Number Tables — Junior Level¶
Back-of-envelope estimation is the senior-engineer party trick that looks like magic but is really just arithmetic on a handful of memorized numbers. This page is that handful. It is the cheat sheet — the curated reference tables you keep open in another tab (or, eventually, in your head) so that when an interviewer or a design doc asks "can one box handle this?", you can answer in 30 seconds instead of 30 minutes.
Important framing: this topic is the toolkit, not the technique. Here we collect and learn to read the numbers. The next topic teaches you how to combine them into an estimate. Think of this as memorizing your multiplication tables before you do long division.
Table of Contents¶
- How to use these tables
- The latency ladder
- Powers of two and data-size units
- Typical object sizes
- Availability: nines to downtime
- Throughput anchors
- Time conversions
- A mini-walkthrough: looking up the number you need
- The one-page summary
- Common mistakes
- What to memorize first
1. How to use these tables¶
Every table below follows the same shape: the raw number, a rounded "easy" version, and a one-line reason it earns a spot on your cheat sheet. You almost never need the precise figure. Back-of-envelope work runs on order-of-magnitude reasoning: is this a thousand, a million, or a billion? Getting the power of ten right matters far more than getting the leading digit right.
Three rules govern how to read everything that follows:
- Round aggressively.
1,048,576is "a million."86,400is "about 100,000." Precision is the enemy of speed and adds nothing to a sanity check. - Track the unit, not the digits. The dangerous errors are unit errors — confusing milliseconds with microseconds, megabits with megabytes, requests-per-second with requests-per-day. A digit error makes you 2× off; a unit error makes you 1000× off.

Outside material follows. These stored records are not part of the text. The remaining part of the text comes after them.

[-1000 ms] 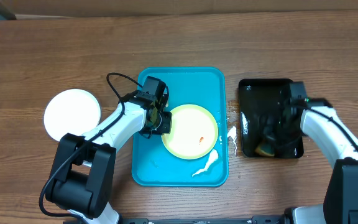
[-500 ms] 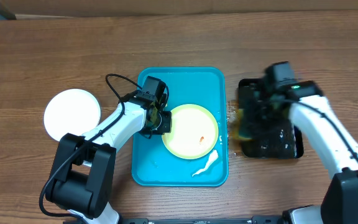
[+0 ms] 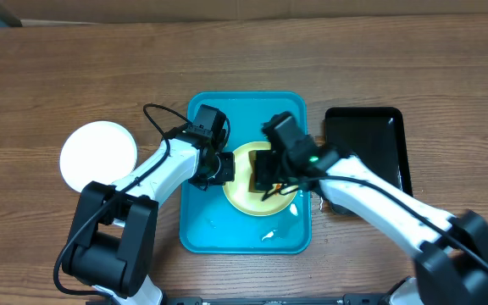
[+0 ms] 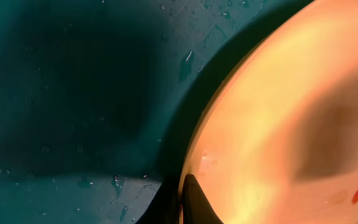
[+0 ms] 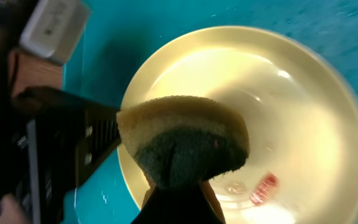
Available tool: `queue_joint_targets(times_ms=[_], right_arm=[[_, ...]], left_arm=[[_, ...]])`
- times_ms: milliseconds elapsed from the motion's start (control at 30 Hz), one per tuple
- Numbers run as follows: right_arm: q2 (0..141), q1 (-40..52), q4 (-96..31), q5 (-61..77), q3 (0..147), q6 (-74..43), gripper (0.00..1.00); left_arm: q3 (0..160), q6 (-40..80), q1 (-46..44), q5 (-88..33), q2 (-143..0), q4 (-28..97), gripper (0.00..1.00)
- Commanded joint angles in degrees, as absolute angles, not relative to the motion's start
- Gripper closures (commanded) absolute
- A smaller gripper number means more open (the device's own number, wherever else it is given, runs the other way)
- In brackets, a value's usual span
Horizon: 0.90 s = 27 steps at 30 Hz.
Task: Clean dirty plates on tray and stack at the side
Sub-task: 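Scrub the yellow-rimmed plate with the sponge while the left gripper holds it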
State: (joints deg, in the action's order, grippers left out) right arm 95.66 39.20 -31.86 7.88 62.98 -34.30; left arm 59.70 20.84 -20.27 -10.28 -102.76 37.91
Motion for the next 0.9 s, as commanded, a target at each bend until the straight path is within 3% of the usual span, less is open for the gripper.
queue_joint_targets(times_ms=[0,367,867], right_arm=[[101.08,41.34,-28.95,4.93,62.13,-39.27,0.96],[108.31,40.38,-37.19,-3.40,62.13,-50.96,0.96],[108.29,35.48,-49.34,-9.96,63.31,-53.28,0.96]], left_arm=[[59.07,21.91,-20.29,-10.13,-103.50,38.52,0.96],[59.07,21.89,-20.27,-8.36,-103.50,39.42,0.96],[59.07,21.91,-20.10,-3.81,-103.50,40.84,0.96]])
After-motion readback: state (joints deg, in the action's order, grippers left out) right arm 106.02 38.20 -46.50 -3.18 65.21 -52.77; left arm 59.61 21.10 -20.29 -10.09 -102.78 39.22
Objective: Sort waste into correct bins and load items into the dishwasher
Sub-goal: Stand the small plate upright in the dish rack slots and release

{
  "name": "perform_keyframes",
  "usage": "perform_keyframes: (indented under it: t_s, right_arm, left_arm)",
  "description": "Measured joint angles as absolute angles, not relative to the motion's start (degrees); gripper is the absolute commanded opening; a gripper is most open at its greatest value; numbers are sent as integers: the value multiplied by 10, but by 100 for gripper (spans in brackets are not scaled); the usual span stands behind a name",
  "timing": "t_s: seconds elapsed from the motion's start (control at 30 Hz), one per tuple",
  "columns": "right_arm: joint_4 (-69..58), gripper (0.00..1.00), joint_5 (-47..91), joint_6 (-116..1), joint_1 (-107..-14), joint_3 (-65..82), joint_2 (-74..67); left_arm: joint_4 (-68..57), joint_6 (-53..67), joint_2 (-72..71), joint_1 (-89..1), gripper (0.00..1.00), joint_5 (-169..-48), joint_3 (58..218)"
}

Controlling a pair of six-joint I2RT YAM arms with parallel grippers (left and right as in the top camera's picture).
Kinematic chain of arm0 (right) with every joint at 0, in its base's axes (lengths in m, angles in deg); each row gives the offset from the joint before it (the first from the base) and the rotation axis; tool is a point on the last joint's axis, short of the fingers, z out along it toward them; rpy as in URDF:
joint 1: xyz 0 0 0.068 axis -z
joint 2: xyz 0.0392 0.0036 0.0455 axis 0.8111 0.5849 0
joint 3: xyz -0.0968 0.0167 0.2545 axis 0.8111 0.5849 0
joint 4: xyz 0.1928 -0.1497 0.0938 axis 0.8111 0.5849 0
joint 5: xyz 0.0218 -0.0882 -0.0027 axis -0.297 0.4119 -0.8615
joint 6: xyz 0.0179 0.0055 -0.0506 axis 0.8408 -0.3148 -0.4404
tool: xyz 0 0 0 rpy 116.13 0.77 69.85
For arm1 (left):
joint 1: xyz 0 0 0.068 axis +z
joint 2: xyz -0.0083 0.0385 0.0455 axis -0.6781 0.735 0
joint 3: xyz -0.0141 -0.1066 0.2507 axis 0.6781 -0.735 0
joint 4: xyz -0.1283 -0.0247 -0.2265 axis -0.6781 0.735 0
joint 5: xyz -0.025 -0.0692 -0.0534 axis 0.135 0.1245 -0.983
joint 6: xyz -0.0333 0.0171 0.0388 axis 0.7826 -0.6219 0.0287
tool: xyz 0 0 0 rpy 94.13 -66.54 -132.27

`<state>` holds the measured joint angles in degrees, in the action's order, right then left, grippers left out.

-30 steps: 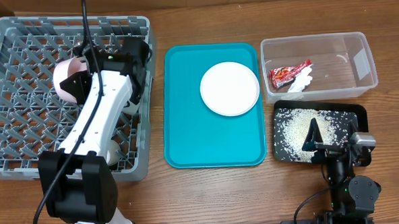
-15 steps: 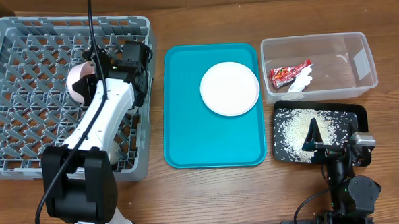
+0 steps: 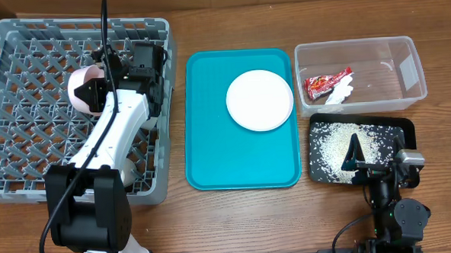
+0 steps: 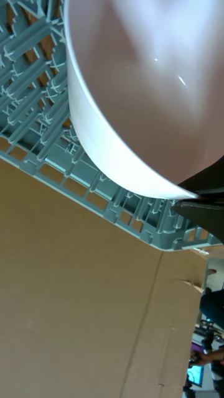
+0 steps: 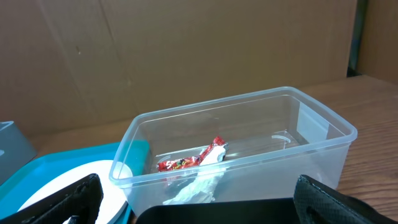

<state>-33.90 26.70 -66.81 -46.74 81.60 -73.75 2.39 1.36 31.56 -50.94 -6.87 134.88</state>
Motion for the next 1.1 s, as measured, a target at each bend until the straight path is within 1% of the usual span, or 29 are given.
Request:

- Anchor, don't derive. These numbers are anchors — fixed reference points you trust without re-deriving. You don't recompute the speed of light every time; you don't recompute "a disk seek is ~10 ms" either.
The flow you'll repeat for the rest of your career:
🎞️ See it animated: Latency Numbers Every Programmer Should Know
2. The latency ladder¶
This is the single most famous table in systems engineering. It tells you how long different operations take, ordered from fastest (CPU cache) to slowest (a packet crossing the planet). The numbers span eight orders of magnitude — from sub-nanosecond to hundreds of milliseconds — which is exactly why memorizing them pays off: the gaps are huge, and a design that puts a slow operation on a hot path is a design that won't scale.

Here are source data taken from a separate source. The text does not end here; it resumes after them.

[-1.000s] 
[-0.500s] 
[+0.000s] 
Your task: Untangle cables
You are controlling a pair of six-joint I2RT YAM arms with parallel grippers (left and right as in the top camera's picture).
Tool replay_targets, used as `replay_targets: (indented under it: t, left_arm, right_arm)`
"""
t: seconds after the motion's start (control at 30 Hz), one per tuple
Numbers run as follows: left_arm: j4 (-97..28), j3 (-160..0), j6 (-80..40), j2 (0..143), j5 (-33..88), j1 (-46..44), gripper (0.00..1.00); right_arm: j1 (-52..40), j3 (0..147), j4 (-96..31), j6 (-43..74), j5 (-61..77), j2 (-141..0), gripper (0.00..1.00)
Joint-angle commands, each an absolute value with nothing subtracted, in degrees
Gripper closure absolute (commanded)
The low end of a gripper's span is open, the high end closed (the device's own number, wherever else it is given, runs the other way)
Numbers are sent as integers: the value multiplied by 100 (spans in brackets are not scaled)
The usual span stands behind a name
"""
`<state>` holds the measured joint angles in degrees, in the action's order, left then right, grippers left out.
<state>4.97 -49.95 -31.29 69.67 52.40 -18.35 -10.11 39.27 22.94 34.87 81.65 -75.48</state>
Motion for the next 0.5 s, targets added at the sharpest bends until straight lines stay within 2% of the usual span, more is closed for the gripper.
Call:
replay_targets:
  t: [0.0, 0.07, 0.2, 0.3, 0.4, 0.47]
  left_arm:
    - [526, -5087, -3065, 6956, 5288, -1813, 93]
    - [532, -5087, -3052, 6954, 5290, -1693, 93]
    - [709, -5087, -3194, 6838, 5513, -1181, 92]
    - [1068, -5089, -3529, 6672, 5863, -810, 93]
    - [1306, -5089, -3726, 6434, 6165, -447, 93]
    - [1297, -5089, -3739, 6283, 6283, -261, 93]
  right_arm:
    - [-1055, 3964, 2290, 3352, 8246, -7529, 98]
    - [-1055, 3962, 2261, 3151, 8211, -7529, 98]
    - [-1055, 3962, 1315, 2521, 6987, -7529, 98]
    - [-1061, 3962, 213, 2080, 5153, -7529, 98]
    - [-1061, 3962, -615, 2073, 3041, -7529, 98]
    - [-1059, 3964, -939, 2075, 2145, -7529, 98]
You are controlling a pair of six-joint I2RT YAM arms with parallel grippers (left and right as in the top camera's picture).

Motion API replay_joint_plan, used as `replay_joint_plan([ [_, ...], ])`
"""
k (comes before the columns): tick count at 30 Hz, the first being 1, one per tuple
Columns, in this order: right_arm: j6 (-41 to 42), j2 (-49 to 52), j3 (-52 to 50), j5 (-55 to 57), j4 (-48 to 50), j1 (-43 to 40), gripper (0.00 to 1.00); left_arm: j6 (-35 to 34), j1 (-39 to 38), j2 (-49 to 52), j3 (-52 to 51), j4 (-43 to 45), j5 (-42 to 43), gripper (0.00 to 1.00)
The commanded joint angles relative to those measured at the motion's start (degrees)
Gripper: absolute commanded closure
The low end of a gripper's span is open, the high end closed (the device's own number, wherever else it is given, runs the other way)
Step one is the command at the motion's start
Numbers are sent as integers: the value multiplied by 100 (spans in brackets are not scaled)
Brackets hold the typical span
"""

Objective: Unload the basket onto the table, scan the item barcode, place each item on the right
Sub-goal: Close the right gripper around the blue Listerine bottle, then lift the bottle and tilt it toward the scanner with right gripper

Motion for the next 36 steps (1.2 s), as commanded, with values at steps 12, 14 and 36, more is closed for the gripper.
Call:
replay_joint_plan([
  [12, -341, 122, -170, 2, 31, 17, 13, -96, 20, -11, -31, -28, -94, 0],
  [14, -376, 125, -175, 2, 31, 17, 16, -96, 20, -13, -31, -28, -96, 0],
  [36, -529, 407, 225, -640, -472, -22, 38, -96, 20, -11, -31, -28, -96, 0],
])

The killer feature of this table is the "scaled to human time" column. Computer time is too small to feel. So we multiply every number by roughly one billion, turning nanoseconds into seconds. Now an L1 cache hit feels like one second, and a trip to spinning disk feels like months. Suddenly the cost of a cache miss is visceral.
| Operation | Real latency | Scaled (×~1 billion) | Why you keep this handy |
|---|---|---|---|
| L1 cache reference | ~0.5 ns | ~0.5 sec | The baseline "free" operation — your unit of 1. |
| Branch mispredict | ~5 ns | ~5 sec | Reminds you that control flow isn't free. |
| L2 cache reference | ~7 ns | ~7 sec | ~14× slower than L1; the first real cliff. |
| Mutex lock/unlock | ~25 ns | ~25 sec | Cheap, but contention multiplies it fast. |
| Main memory (RAM) reference | ~100 ns | ~100 sec (~1.5 min) | RAM is ~200× slower than L1 — the "memory wall." |
| Compress 1 KB (fast algo) | ~3 µs | ~50 min | CPU work on real payloads costs real time. |
| Read 1 MB sequentially from RAM | ~10 µs | ~3 hours | Sets your "memory bandwidth" intuition. |
| SSD random read | ~100 µs | ~1 day | SSD ≈ 1000× slower than RAM, 1000× faster than disk seek. |
| Round trip within same datacenter | ~500 µs | ~6 days | The cost of any network hop to a sibling service. |
| Read 1 MB sequentially from SSD | ~1 ms | ~11 days | Streaming from flash; compare to RAM's 10 µs. |
| Disk seek (spinning HDD) | ~10 ms | ~4 months | The classic "avoid random disk I/O" red flag. |
| Read 1 MB sequentially from HDD | ~20 ms | ~8 months | Sequential disk is OK; random disk is death. |
| Round trip California ↔ Netherlands | ~150 ms | ~5 years | Cross-continent RTT — bounded by the speed of light. |
How to read it. Find your operation, glance one column right for the human-scale feel. The three numbers to tattoo on your brain: RAM ≈ 100 ns, SSD read ≈ 100 µs, disk seek ≈ 10 ms, and same-DC round trip ≈ 0.5 ms. Everything else you can interpolate.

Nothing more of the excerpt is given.